Exercise prompt ▸
Should the listing contain images, exclude them; give the rest again exactly.
** Input data follows **
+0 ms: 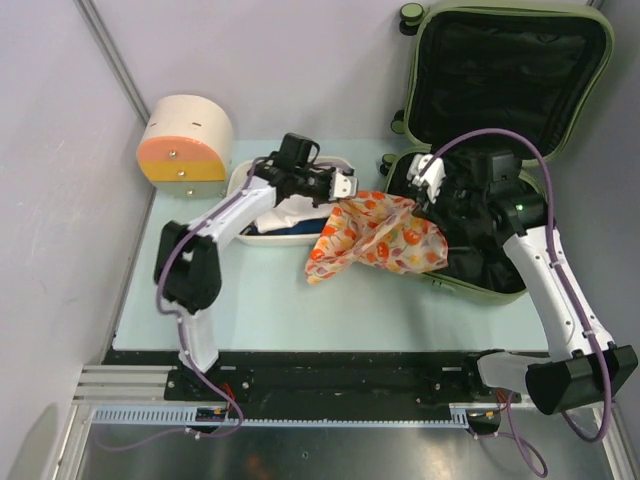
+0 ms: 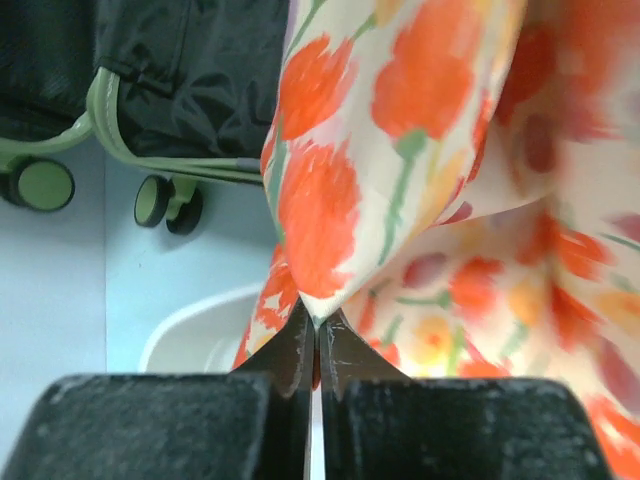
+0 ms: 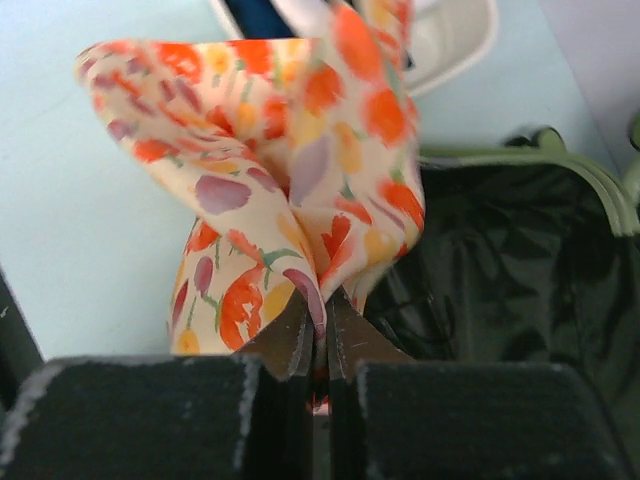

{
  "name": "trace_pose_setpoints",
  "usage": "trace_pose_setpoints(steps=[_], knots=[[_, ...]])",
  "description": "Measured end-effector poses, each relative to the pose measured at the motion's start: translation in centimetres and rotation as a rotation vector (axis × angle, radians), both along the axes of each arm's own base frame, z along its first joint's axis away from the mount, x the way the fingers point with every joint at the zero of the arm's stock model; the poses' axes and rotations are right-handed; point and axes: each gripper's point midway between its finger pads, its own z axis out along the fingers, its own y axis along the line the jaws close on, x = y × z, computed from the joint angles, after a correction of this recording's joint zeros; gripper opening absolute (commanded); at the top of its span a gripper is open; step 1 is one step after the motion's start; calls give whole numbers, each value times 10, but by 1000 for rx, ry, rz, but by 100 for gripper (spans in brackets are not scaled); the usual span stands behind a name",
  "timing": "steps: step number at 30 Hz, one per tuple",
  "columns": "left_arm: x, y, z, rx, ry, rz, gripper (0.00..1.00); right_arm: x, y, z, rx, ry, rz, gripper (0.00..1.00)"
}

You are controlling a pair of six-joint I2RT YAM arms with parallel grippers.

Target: Open, take out, and arrange the luggage

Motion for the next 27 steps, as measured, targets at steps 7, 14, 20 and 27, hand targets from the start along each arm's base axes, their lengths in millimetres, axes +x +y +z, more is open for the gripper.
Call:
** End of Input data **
Solution ▸
+0 ms: 
+0 ms: 
+0 ms: 

{
  "name": "trace_pose_setpoints",
  "usage": "trace_pose_setpoints(steps=[_], knots=[[_, ...]])",
  "description": "Measured end-effector poses, each relative to the pose measured at the motion's start: translation in centimetres and rotation as a rotation vector (axis × angle, radians), both along the axes of each arm's own base frame, z along its first joint's axis away from the mount, x the way the fingers point with every joint at the zero of the arm's stock model; the poses' axes and rotations are right-handed; point and axes: each gripper's point midway between its finger pads, its own z axis out along the fingers, its own y axis along the line the jaws close on, x = y × z, computed from the joint angles, after a correction of this recording's joint zeros; gripper opening absolute (commanded); at the top of its span a gripper is open; step 1 is one step after the motion's start; calls give whole numbers, each value times 10, but by 1000 for rx, ry, rz, but by 100 for gripper (spans in brackets are not scaled); the usual span stands behind a name",
  "timing": "steps: step number at 30 Hz, one per tuple",
  "columns": "left_arm: x, y, z, rx, ry, rz, gripper (0.00..1.00); right_arm: x, y, z, rx, ry, rz, gripper (0.00..1.00)"
}

You are controlling a pair of six-joint I2RT YAM arms with parallel grippers.

Target: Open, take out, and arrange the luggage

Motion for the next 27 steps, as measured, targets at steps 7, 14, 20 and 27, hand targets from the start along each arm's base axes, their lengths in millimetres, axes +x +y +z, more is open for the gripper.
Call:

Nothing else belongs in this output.